◆ Exercise requirements ◆
Write out exactly, and only, the lines below from the line with "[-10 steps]" through the line with "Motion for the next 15"; pictures do not belong in the copy.

=-=-=-=-=

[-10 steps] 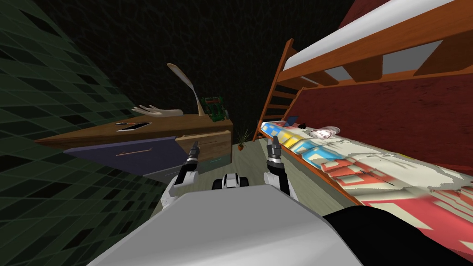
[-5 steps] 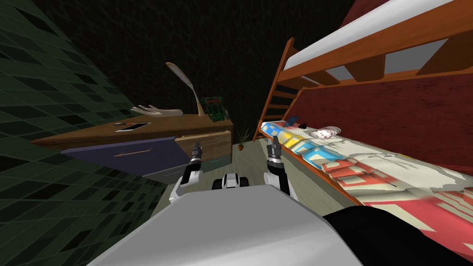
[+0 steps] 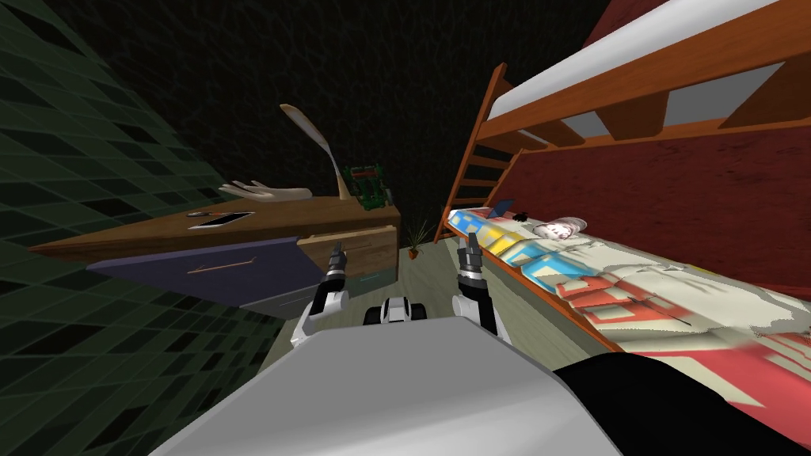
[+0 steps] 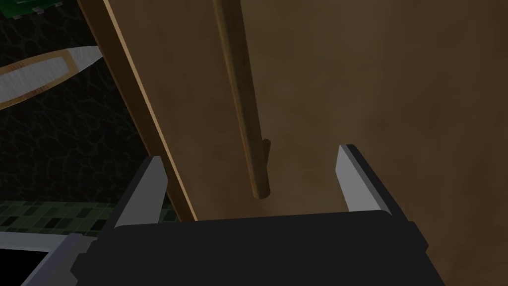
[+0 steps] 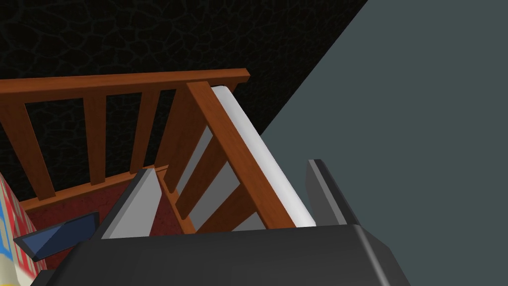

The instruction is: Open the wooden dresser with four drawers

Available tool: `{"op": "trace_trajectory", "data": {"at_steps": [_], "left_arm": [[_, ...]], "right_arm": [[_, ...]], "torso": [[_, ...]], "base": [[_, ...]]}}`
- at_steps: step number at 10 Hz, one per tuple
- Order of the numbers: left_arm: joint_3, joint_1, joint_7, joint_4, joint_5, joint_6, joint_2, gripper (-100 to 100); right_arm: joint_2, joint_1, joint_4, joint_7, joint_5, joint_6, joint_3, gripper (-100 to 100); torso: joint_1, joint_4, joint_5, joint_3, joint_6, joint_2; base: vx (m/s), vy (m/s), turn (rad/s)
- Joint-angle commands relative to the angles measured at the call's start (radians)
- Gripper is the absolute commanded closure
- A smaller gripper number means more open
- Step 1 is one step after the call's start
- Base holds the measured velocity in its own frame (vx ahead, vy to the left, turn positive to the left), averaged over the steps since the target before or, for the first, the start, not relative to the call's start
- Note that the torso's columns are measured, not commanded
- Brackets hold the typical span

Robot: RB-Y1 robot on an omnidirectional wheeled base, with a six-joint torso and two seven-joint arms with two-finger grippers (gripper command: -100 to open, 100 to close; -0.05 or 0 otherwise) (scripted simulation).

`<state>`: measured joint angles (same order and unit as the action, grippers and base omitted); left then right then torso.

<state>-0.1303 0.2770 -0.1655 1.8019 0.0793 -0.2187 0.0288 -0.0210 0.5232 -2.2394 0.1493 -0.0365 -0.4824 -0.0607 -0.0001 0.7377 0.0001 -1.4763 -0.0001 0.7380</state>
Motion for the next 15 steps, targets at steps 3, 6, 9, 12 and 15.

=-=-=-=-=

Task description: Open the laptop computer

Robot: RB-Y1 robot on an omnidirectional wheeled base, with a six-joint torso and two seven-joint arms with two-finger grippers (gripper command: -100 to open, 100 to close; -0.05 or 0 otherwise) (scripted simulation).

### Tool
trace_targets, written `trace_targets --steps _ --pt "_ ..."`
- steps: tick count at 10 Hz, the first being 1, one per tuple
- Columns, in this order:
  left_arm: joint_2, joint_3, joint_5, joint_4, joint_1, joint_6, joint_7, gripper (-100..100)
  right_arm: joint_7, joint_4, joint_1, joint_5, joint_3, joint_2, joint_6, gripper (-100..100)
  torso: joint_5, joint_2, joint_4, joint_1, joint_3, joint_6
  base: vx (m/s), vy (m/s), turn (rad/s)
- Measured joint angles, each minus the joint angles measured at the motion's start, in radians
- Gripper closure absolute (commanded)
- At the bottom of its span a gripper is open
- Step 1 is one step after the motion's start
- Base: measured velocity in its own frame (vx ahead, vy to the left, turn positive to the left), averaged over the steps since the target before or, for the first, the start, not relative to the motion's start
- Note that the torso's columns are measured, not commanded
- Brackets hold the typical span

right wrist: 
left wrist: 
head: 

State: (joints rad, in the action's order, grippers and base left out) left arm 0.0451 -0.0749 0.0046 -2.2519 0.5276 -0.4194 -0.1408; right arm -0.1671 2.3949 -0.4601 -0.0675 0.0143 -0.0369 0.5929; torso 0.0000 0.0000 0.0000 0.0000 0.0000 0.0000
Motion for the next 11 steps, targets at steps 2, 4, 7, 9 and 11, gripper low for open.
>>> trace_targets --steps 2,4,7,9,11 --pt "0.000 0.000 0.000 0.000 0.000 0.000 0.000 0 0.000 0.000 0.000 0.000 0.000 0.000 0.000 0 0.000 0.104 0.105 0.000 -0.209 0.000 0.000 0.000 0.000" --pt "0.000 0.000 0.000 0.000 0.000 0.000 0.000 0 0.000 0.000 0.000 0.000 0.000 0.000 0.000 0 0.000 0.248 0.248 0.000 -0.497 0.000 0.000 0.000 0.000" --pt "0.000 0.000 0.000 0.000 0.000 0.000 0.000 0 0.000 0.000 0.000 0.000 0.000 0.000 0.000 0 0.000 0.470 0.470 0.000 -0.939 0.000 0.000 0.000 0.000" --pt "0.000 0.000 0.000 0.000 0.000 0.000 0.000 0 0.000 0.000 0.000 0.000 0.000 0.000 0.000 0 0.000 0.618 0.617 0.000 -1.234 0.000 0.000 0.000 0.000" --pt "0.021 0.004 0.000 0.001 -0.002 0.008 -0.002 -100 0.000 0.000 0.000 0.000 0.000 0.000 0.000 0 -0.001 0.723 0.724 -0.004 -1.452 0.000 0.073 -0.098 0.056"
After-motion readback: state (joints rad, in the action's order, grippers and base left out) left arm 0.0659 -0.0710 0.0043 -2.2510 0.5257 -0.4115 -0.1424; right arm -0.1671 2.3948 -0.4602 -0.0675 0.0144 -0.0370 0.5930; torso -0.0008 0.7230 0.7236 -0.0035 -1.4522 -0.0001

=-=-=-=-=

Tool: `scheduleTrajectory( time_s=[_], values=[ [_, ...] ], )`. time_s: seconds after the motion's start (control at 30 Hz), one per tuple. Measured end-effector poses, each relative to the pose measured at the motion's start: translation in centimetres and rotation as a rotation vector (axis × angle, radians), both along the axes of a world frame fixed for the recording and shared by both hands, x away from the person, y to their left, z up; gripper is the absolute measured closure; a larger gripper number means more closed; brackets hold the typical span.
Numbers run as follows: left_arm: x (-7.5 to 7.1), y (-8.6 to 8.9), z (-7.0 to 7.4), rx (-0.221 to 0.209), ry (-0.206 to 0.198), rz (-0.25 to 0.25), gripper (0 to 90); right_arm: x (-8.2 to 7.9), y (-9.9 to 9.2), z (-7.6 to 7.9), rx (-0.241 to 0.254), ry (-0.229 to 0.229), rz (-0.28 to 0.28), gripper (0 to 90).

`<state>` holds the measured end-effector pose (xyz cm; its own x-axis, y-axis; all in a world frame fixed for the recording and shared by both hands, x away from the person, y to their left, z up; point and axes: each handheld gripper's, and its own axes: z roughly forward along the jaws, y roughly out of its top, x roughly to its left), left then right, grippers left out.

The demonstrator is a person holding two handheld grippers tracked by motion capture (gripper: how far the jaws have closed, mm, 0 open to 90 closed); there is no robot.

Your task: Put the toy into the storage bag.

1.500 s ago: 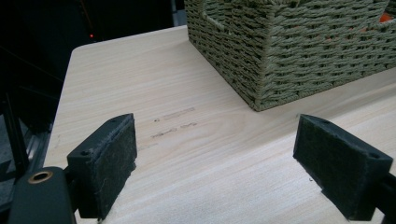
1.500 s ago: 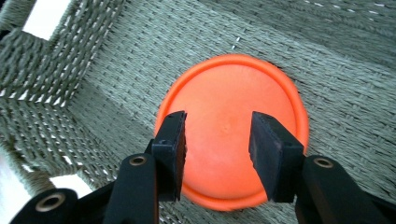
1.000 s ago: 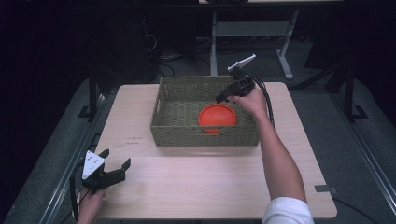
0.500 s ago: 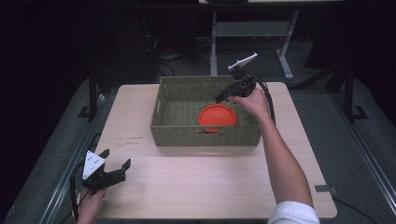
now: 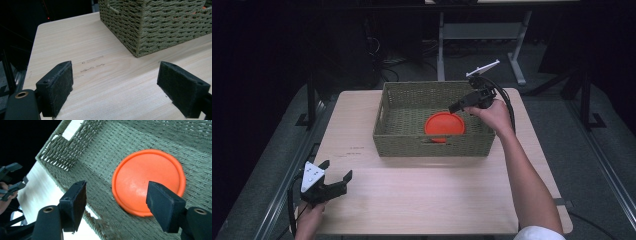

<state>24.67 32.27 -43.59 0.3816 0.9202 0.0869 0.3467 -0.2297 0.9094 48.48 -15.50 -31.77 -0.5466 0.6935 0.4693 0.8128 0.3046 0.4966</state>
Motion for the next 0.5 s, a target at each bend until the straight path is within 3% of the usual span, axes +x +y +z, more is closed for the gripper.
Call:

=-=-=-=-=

◆ Task answer ◆
[-10 steps] 
[-5 steps] 
[+0 steps] 
[+0 steps] 
[+0 steps] 

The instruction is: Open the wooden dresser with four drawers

Available tool: `{"op": "trace_trajectory", "data": {"at_steps": [_], "left_arm": [[_, ...]], "right_arm": [[_, ...]], "torso": [[_, ...]], "base": [[_, ...]]}}`
- at_steps: step number at 10 Hz, one per tuple
- Order of the numbers: left_arm: joint_3, joint_1, joint_7, joint_4, joint_5, joint_6, joint_2, gripper (-100 to 100); right_arm: joint_2, joint_1, joint_4, joint_7, joint_5, joint_6, joint_3, gripper (-100 to 100); torso: joint_1, joint_4, joint_5, joint_3, joint_6, joint_2; base: vx (m/s), vy (m/s), turn (rad/s)
- Joint-angle commands relative to the angles measured at the call's start (radians)
- Gripper is the absolute commanded closure
- A smaller gripper number means more open
- Step 1 is one step after the call's start
- Base holds the measured velocity in its own frame (vx ahead, vy to the left, turn positive to the left), averaged over the steps since the target before or, for the first, the start, not relative to the call's start
- Note that the torso's columns are measured, not commanded
- Brackets hold the typical span

Robot: RB-Y1 robot on an omnidirectional wheeled base, with a six-joint torso and two seven-joint arms with two-finger grippers (gripper command: -100 to open, 100 to close; -0.05 or 0 otherwise) (scripted simulation).

`<state>`: measured joint angles (same order and unit as the action, grippers and base omitted); left then right then torso.

<state>-0.1303 0.2770 -0.1655 1.8019 0.0793 -0.2187 0.0288 -0.0210 0.5232 -2.2394 0.1493 -0.0365 -0.4824 -0.0607 -0.0001 0.7377 0.0001 -1.4763 -0.0001 0.7380</state>
Motion for the next 15 steps, targets at steps 3, 6, 9, 12 and 15.

The exercise has been finished.